La globalizzazione presenta enormi effetti positivi se viene vissuta tramite relazioni di parità, correttezza e utilità reciproca: diversi popoli che insieme collaborano al benessere comune, indipendentemente dalla proprie differenze, arricchendosi culturalmente, economicamente, fraternamente. Altrimenti, se vissuta in maniera selvaggia, tende a inasprire le disuguaglianze economiche tra gli esseri umani, incrementando la povertà di alcuni a vantaggio della ricchezza di altri.
Evitare la globalizzazione significa sancire che ciò che divide i popoli é maggiore di ciò che li unisce: significa sancire l'asocialità tra gli esseri umani di diversi Stati. L'umanità è una comunità composta da popoli diversi ma ciò che li unisce è molto maggiore di ciò che li divide. Come comunità è assurdo che l'umanità non abbia un organismo politico di governo comune e sovranazionale, ovviamente nel rispetto dell'autonomia di ogni singolo Stato; che si occupi di gestire in maniera positiva la globalizzazione e le risorse disponibili in modo rispettoso delle caratteristiche ambientali locali e della trasmissibilità alle generazioni future.
Questo organismo non può essere altro che una federazione mondiale. Perché si abbia una federazione mondiale occorre trasformare l'attuale Organizzazione delle Nazione Unite affinché sia davvero un ente rappresentativo e mondiale di macropolitica comune.
Ogni persona non può disinteressarsi delle condizioni di vita disagiate di altre persone, solo perché persone appartenenti ad altri Stati, lontane, di diverse etnie o culture. Non può esserci pace senza un minimo di giustizia e benessere in tutto il mondo.
L'istituzione della federazione mondiale è anche un'urgenza politica di sicurezza per tenere sotto controllo Stati potenzialmente pericolosi per l'intero pianeta, considerando l'accentuata potenza che deriva dall'attuale livello tecnologico.

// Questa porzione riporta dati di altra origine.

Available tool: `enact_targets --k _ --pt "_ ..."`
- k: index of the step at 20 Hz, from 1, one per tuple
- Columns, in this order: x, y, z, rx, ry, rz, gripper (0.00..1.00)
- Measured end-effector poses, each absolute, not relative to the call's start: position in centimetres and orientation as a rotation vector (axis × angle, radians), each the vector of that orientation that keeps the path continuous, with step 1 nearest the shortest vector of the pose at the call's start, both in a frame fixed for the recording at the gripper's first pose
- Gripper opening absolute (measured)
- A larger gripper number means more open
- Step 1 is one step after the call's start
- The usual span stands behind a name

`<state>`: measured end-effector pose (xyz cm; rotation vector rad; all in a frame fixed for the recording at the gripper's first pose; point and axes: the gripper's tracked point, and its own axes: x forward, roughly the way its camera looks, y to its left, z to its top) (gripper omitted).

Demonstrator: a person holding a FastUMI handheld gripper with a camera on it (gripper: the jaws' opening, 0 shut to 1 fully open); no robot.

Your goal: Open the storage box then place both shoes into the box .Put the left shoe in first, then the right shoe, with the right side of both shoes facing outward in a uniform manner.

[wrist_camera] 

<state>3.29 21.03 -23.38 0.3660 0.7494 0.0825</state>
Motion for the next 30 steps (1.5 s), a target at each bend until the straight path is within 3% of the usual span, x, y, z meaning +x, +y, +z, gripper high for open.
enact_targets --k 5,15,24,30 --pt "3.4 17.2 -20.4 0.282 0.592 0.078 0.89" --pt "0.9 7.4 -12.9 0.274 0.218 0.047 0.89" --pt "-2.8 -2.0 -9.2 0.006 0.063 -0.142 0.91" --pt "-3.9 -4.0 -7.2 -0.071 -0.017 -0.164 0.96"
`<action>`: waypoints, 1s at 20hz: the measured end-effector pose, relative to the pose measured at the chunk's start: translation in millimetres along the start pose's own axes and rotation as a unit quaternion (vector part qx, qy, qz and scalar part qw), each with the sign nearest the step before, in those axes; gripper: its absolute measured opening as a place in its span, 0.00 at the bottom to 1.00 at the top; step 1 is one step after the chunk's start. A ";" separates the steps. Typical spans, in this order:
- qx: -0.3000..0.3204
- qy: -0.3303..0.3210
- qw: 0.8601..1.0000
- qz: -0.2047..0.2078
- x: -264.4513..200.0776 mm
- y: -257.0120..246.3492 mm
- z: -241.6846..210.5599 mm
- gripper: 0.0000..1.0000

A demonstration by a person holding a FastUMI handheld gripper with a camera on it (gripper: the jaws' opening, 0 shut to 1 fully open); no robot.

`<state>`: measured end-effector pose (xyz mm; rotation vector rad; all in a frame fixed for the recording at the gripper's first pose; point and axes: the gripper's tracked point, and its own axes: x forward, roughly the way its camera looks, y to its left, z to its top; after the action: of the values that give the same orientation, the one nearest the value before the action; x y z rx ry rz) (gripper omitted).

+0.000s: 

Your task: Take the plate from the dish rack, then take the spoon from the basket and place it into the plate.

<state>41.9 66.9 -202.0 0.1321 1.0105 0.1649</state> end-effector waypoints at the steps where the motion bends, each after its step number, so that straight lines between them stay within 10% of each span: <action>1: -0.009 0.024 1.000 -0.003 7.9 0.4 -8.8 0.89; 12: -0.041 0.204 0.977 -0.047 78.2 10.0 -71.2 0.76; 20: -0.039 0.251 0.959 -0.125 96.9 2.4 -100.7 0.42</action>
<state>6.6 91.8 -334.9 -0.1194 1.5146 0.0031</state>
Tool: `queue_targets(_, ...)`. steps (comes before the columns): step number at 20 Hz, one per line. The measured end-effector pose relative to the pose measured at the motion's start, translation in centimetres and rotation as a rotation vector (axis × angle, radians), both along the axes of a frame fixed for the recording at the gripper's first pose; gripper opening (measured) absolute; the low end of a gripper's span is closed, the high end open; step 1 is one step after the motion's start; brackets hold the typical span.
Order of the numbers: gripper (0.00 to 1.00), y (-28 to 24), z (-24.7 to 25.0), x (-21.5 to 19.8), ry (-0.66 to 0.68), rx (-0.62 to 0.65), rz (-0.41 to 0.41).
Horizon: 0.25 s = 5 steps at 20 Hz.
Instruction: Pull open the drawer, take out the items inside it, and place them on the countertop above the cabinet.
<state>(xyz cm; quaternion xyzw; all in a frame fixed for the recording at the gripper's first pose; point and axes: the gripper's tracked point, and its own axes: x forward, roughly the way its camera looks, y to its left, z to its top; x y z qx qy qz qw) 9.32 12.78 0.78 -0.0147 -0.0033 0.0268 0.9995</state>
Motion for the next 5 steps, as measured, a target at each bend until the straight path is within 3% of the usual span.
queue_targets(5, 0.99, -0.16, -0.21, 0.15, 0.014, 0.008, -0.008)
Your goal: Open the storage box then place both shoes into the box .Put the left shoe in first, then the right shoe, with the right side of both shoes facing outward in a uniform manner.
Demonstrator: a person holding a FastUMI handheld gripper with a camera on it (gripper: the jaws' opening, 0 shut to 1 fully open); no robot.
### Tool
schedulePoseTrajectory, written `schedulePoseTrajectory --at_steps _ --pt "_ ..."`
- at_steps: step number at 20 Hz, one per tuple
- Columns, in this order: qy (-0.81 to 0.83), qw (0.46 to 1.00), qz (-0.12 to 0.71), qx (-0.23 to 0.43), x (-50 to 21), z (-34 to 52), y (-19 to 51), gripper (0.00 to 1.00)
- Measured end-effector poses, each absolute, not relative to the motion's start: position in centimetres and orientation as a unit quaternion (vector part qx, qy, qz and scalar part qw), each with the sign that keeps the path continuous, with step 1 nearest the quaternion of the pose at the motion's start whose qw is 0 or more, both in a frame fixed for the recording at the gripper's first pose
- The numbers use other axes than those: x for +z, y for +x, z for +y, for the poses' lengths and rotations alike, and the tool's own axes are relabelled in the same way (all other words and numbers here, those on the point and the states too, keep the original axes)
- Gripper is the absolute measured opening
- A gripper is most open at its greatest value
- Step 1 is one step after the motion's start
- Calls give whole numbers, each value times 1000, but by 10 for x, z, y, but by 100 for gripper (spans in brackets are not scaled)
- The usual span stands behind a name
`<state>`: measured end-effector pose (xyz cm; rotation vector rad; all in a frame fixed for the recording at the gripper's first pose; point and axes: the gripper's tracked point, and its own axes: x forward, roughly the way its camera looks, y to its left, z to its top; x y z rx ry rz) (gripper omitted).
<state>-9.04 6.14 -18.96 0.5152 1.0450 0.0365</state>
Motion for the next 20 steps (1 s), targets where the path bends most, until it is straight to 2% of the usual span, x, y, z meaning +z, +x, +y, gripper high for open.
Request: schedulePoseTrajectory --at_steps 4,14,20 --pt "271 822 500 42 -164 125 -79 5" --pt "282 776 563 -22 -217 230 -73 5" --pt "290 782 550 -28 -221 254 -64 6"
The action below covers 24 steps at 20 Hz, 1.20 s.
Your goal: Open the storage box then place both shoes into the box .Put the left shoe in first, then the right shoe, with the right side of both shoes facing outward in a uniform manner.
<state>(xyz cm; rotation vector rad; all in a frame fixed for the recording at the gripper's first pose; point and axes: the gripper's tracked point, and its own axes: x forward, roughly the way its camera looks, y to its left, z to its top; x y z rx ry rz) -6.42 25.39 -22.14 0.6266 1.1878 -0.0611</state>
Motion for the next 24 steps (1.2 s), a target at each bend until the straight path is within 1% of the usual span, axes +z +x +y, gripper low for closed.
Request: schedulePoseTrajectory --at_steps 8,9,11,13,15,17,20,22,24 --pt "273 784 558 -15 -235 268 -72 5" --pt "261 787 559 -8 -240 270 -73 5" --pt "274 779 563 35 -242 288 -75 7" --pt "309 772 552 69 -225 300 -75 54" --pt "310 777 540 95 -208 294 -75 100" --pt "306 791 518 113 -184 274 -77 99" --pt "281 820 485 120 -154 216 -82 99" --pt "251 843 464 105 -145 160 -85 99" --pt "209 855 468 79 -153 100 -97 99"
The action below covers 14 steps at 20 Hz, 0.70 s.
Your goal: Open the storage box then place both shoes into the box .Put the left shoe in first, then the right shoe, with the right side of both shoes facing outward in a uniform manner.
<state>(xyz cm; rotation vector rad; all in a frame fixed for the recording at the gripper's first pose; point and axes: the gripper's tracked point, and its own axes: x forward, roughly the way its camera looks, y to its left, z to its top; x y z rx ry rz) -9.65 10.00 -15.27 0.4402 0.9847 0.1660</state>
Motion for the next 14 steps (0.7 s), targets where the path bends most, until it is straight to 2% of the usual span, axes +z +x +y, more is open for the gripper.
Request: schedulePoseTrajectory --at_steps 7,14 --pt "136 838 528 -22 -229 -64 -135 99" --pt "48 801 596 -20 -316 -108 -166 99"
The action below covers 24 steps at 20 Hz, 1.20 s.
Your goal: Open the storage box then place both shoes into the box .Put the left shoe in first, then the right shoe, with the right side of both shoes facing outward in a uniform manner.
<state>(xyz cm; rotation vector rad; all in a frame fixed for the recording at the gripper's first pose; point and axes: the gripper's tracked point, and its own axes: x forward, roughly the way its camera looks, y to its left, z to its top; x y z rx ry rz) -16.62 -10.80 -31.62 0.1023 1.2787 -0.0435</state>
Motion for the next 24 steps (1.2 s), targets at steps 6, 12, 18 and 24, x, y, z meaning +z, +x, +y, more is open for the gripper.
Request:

L'attuale situazione, in cui vi è prevalentemente una scorretta globalizzazione economica, contribuisce ad aggravare pericolosamente le ingiustizie sociali.
In un mercato globale lo sfruttamento dei lavoratori privi di tutela sociale, che non hanno una legge che tuteli per esempio gli orari lavorativi e le retribuzioni, le condizioni di lavoro, costituisce un danno grave per quelle aziende che invece rispettano i diritti dei lavoratori: possiamo vedere come in questi anni la Cina abbia approfittato di questo meccanismo per vincere la concorrenza commerciale.
Pertanto i casi attuali di ingiustizia sociale, non derivano dalla globalizzazione ma dalla mancanza di una corretta globalizzazione politica ed economica: dall'assenza di una legge salda che si impone a tutti.
La riforma dell'Onu dovrà prevedere tra l'altro delle regole comuni di concorrenza e quindi di diritti sociali comuni della comunità umana. Gli Stati che non adotteranno gli standard minimi di diritti sociali dovranno essere sottoposti a sanzioni e dazi. In questo modo si può creare un circuito virtuoso che implementi il benessere delle nazioni con mezzi pacifici.